Versunken in diese Gedanken tauchten plötzlich Erinnerungsfetzen auf, Einzelheiten, den Unfall betreffend. Klar und deutlich lag da diese Stimme in seinen Ohren, doch er konnte sie zeitlich nicht einordnen. Sicher war, dass die Nonne zu ihm gesprochen hatte, vermutlich als er ihren kleinen, aber stattlichen Körper auf den Motorschlitten gehoben, diesen anschließend irgendwie mit dem Arm eng umklammert hatte. Erst jetzt verstand Alexander, warum seine rechte Hand noch immer stärker zitterte: Erschöpfung. Es war die Hand, die den schlaffen Körper der jungen Frau während der Fahrt so krampfhaft festgehalten hatte.

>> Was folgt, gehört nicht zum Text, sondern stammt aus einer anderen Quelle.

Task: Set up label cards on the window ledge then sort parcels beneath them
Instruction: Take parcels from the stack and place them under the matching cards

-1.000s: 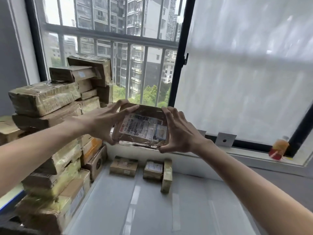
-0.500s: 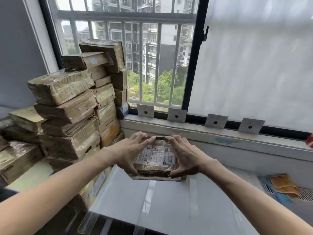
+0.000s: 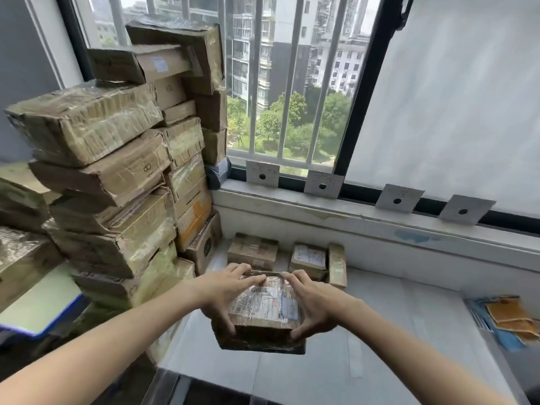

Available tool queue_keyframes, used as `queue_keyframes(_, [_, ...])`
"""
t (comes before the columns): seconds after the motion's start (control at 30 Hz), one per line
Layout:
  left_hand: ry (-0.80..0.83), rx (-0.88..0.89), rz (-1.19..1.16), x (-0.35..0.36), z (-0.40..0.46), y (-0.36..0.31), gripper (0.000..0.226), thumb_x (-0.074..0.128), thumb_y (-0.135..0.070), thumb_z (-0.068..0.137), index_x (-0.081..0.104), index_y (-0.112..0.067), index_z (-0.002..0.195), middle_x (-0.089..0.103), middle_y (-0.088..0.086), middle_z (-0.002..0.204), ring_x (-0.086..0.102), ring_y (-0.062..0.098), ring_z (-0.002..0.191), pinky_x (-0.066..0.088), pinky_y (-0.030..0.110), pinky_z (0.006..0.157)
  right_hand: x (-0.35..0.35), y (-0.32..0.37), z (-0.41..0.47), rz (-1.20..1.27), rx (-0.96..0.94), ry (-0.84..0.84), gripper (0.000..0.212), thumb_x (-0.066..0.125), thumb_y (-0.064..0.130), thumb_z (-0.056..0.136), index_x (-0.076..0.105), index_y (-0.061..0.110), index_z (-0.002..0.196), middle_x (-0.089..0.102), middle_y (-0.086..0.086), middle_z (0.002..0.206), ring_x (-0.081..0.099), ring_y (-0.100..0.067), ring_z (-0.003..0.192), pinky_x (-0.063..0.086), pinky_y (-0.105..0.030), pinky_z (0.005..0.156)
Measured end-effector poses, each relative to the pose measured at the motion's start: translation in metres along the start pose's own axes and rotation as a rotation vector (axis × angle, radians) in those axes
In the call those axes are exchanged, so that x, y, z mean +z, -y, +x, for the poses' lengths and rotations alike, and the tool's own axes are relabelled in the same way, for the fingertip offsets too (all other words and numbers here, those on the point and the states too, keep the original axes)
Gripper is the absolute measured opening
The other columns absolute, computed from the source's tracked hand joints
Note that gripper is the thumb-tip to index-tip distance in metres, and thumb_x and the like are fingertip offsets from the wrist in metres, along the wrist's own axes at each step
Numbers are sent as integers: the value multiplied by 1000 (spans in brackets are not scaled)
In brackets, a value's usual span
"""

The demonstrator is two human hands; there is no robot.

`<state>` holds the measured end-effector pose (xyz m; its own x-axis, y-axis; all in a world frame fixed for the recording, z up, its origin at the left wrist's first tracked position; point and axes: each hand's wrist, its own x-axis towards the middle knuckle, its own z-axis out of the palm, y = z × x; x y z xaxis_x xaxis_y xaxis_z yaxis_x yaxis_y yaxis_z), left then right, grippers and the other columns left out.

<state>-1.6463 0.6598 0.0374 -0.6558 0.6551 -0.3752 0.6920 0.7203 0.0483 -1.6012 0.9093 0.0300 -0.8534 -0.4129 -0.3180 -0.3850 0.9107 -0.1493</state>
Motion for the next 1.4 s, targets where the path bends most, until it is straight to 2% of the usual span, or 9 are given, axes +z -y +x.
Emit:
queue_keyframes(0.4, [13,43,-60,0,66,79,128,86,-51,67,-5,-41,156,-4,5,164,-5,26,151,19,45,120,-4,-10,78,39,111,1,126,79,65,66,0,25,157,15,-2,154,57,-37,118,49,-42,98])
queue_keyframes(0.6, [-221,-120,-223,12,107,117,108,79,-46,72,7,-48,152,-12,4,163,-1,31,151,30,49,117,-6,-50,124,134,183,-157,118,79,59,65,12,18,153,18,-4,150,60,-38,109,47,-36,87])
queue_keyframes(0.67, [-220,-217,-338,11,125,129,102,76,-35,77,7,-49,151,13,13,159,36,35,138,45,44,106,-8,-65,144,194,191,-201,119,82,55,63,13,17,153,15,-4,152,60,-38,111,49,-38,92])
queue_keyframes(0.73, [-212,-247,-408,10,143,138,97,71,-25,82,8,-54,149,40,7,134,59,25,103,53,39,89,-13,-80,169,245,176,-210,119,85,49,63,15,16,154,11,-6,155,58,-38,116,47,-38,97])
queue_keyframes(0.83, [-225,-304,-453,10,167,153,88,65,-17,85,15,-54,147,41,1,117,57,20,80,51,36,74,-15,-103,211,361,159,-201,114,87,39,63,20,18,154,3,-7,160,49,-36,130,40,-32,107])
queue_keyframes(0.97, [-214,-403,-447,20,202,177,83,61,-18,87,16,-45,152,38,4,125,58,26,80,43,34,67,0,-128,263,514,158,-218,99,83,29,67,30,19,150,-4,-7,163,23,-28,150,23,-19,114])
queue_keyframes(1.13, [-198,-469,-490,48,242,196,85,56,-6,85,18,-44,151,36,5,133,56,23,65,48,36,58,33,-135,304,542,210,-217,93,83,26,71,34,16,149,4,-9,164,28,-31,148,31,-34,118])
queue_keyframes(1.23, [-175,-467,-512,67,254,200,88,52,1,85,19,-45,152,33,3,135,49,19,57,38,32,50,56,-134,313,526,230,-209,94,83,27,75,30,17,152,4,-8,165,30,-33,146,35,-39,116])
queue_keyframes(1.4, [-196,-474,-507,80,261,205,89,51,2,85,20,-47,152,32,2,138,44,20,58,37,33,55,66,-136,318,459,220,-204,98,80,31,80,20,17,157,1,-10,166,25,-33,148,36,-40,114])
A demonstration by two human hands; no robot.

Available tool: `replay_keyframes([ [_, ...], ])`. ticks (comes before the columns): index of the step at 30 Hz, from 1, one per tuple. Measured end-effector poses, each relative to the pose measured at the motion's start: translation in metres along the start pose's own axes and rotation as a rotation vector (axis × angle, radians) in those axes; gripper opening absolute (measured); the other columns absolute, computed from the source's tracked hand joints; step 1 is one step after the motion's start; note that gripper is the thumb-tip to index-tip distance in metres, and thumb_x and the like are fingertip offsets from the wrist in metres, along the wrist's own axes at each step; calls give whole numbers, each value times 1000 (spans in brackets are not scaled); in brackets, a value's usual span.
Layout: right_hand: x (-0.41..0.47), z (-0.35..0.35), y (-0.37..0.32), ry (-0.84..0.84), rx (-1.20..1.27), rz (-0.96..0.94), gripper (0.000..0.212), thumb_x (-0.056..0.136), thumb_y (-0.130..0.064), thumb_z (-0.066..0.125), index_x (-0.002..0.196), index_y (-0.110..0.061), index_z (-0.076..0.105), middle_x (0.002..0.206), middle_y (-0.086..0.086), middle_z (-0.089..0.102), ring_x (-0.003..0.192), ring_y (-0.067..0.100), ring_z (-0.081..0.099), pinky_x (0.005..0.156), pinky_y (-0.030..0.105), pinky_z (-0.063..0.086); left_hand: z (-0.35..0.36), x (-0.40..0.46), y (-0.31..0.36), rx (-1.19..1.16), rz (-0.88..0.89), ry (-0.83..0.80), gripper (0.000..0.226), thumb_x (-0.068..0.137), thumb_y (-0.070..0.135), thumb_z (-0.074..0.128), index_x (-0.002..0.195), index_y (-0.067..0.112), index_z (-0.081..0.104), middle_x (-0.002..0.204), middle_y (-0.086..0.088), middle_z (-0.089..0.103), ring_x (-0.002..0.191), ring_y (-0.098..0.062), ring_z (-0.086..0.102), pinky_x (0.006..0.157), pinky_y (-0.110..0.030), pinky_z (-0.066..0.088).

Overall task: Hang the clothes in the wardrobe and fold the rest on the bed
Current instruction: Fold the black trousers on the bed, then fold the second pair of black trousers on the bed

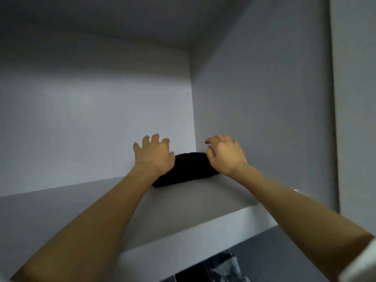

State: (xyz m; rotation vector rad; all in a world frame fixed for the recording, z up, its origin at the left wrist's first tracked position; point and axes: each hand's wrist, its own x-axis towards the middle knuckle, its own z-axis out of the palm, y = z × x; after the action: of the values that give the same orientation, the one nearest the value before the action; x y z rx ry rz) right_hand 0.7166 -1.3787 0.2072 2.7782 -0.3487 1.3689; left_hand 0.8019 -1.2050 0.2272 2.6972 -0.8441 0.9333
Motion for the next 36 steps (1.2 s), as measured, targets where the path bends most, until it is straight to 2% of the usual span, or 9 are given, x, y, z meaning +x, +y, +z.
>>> replay_keyframes([
  [5, -122, -65, -3, 152, 81, 109, 33, 93, -15, 43, 121, -13, 59, 124, 4, 58, 118, 25, 47, 97, 37, 37, -20, -82, 64, -357, 209, 196, 43, 95, 29, 45, 135, 16, 48, 142, -9, 43, 126, -30, 41, 104, -43, 34],
  [9, -223, -130, 12, 266, 88, 227, 29, 90, -12, 45, 111, -10, 65, 112, 7, 64, 107, 27, 55, 86, 38, 45, -22, -165, 126, -655, 353, 233, 34, 90, 21, 53, 123, 10, 59, 128, -11, 55, 115, -32, 49, 96, -40, 38],
  [12, -327, -188, 31, 274, 40, 339, 27, 89, -9, 46, 106, -8, 67, 106, 7, 66, 102, 26, 59, 82, 38, 49, -19, -246, 182, -801, 478, 143, 33, 90, 19, 55, 121, 10, 60, 127, -8, 56, 115, -29, 51, 95, -37, 39],
  [17, -498, -282, 51, 172, -87, 540, 25, 88, 0, 51, 106, -7, 66, 103, 6, 66, 97, 24, 61, 80, 39, 50, -26, -389, 282, -985, 696, -35, 30, 87, 12, 60, 116, 6, 63, 119, -11, 62, 109, -32, 58, 92, -40, 46],
  [23, -693, -407, 40, 117, -279, 885, 23, 84, 2, 52, 101, -4, 67, 94, 12, 66, 87, 32, 62, 73, 43, 51, -77, -582, 418, -1180, 975, -373, 31, 90, 19, 54, 120, 16, 61, 122, 0, 60, 109, -22, 57, 83, -31, 43],
  [28, -820, -486, -2, 234, -454, 1235, 25, 88, 0, 51, 103, -10, 68, 100, 3, 67, 90, 21, 64, 77, 39, 52, -123, -715, 492, -1241, 1264, -649, 32, 93, 20, 50, 123, 17, 59, 125, 1, 59, 108, -19, 58, 82, -26, 42],
  [31, -882, -524, -39, 314, -587, 1430, 26, 89, -1, 50, 104, -12, 68, 100, 0, 67, 90, 18, 63, 78, 33, 52, -153, -789, 520, -1234, 1493, -800, 32, 94, 22, 48, 125, 19, 57, 128, 3, 57, 112, -18, 56, 89, -29, 44],
  [33, -915, -546, -74, 384, -685, 1559, 26, 89, -1, 50, 105, -13, 68, 101, 0, 67, 89, 17, 64, 79, 30, 51, -177, -840, 532, -1252, 1655, -883, 31, 94, 22, 48, 123, 21, 57, 126, 4, 57, 110, -16, 57, 86, -27, 43],
  [36, -952, -565, -131, 539, -854, 1742, 27, 88, 1, 50, 104, -11, 67, 99, 3, 68, 88, 18, 64, 79, 33, 52, -212, -915, 536, -1239, 1955, -970, 32, 94, 21, 46, 125, 21, 56, 128, 3, 56, 111, -17, 56, 86, -27, 43],
])
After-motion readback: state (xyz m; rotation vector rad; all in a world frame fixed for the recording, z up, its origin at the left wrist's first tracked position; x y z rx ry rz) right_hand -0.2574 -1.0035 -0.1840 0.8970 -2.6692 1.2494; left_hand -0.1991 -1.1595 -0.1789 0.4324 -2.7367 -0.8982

»Alexander, Gott hat Großes mit dir vor!« Da war sie wieder, diese angenehme, fast zärtlich klingende Stimme. Und mit einem Mal breitete sich Panik in ihm aus. Sein Atem wurde schneller, das Herz raste. Zeitgleich mit einem hochfrequenten Summen, das diese Stimme in seinen Ohren überlagerte, erkannte er das, was da nicht stimmen konnte: sein Name. Die Nonne konnte ihn unmöglich mit seinem Namen angesprochen haben. Und doch, je länger er darüber nachdachte, erinnerte er sich deutlicher an diese Situation. Er hatte sich vorhin auch kurz erschrocken, musste es dann aber verdrängt haben – Ablenkung hatte er ja genug gehabt. Das alles war schließlich nicht einfach gewesen, obwohl er ein ausgezeichneter Fahrer mit viel Erfahrung war.